In 2013 the city of Minneapolis paid $3 million to the family of David Cornelius Smith, who died after police pinned him face down, while handcuffed, on the floor of a downtown YMCA.
It remains one of the largest payouts for a police misconduct lawsuit in the city's history, and Smith's death in 2010 focused public attention on the dangerous prone restraint tactic.
Now, following the death of George Floyd in a similar restraint, Smith's family wants to know whether the Minneapolis Police Department ever fulfilled a promise in the city's settlement to require all sworn officers undergo training on the dangers of positional asphyxia.
Smith's sister put the question to the civilian Minneapolis Police Conduct Oversight Commission (PCOC) on Tuesday evening. Billed as a community-listening session, the virtual meeting was the panel's first since Floyd's death May 25 and the violent protests that erupted afterward.
Speaking from Atlanta, David Smith's sister Angela choked back tears as she told the commission how devastated her family is that another black man has died under the knee of a Minneapolis police officer. Smith, 41, said that her family fought for a settlement that included MPD reforms on the use of such extreme restraints, so that "nobody else would have to die like my brother did."
"But now I heard George Floyd cry out for his mom, and people stood by as he died," she said. "We want to know: Why didn't the police train officers to let them know how dangerous this type of restraint is, and these people don't have to die?"
Of the nearly 20 people who spoke, some offered concrete recommendations for altering the current state of policing.
The Rev. Daniel Wolpert, a Presbyterian minister who lives just two blocks from where Floyd was killed, blasted the commission for "milquetoast" statements regarding Floyd's death and its inability to create meaningful reforms.
"You are certainly not a credible public body. That's not surprising. Most civilian oversight commissions have no power and no teeth," Wolpert said. "You should try to be honest about the fact that you can't really do anything."
Commissioners thanked the public for their comments and said they were necessary, if difficult to hear.
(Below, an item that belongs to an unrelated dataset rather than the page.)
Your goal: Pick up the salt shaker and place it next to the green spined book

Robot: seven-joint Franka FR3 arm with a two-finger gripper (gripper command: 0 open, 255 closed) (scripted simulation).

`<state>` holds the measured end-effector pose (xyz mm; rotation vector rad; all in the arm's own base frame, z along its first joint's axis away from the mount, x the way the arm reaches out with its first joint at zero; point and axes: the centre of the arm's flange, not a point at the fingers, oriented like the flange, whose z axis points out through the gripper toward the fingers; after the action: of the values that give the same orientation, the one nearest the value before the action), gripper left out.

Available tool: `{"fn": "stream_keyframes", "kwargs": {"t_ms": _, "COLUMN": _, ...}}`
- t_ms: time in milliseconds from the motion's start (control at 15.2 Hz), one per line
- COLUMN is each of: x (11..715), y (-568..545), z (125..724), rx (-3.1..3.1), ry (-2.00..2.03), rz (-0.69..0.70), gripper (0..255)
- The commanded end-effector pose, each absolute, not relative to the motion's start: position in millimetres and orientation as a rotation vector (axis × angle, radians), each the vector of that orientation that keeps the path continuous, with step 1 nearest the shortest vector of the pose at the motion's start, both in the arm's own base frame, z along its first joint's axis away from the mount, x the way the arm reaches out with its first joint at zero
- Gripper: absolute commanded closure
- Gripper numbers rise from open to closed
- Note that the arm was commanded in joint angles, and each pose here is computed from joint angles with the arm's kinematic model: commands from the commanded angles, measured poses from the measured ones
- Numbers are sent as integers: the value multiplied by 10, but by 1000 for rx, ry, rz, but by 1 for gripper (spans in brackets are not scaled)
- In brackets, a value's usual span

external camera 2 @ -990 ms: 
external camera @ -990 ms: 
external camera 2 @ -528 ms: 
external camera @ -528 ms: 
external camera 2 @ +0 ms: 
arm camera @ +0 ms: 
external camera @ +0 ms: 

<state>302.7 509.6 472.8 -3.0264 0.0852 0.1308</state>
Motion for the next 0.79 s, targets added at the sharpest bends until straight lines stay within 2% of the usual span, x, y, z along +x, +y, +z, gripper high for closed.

Chairman Afsheen Foroozan told Smith that he would find out whether the MPD did the agreed-upon training. Commission member Abigail Cerra said that she asked the MPD and was told to submit a data practices act request for it, which she did.
The seven-member commission is a civilian group appointed by the mayor and City Council. It directs and guides the Office of Police Conduct Review, which investigates misconduct complaints. Unlike the commission, the review office is made up of paid city staff and law enforcement officers and is part of the city's Department of Civil Rights.
Jeff Storms, a lawyer who represented the Smith family in its lawsuit, said people have known for decades that holding individuals in a prone restraint position, particularly with weight on their back, can kill them.
"It would be deeply disturbing to believe that any officer in the year 2020 would not train on the risks of positional asphyxiation, particularly in Minneapolis," Storms said.
Storms said the MPD announced in 2012 that it distributed a video for officers on the dangers of prone restraint tactics to play during roll call. The video included a medical examiner advising officers "not to restrain subjects in the prone position with weight on the subject's back," court documents show.
That was before the 2013 settlement with the Smith family, however.
Minneapolis Police spokesman John Elder told the Star Tribune on Tuesday that he did not know whether all officers received the training, and advised the newspaper to submit a data practices act request.
Veteran MPD officers privately said they didn't think it was possible that a seasoned officer such as Derek Chauvin didn't know about the dangers of body weight pins, or positional asphyxia. For decades, the department's annual in-service training regularly mentioned the term, one retired senior official said, and repeatedly taught law enforcement not to leave an individual on their stomach — especially while handcuffed.
Al Giraud-Isaacson, a former member on the civilian watchdog panel, lamented that nothing has changed since the commission's founding in 2013. It still struggles for funding, begs for City Council members to engage and lacks real authority.
"There's no oversight of police conduct with this commission — and it's not the commissioners' fault. They do everything they can under their power to influence changes, influence policy," he said, but urged current members to fight for greater authority.
"Demand the City Council rewrite the city ordinance that regulates oversight of the police; take the police completely out of the process," Giraud-Isaacson said. "Lobby the state to change the state statute … that severely restricts what Minneapolis can do on oversight."
Giraud-Isaacson was referring to the changes made in 2012 taking away the ability of civilian oversight bodies to make a finding of fact or determination regarding a misconduct complaint or impose discipline on an officer.
In an interview following the meeting, Commissioner Cerra said she had her marching orders.
"I received the clear directive from residents and the Smith family: Step up and get at it," Cerra said. "The PCOC has power, and I will use it to demand systemic change."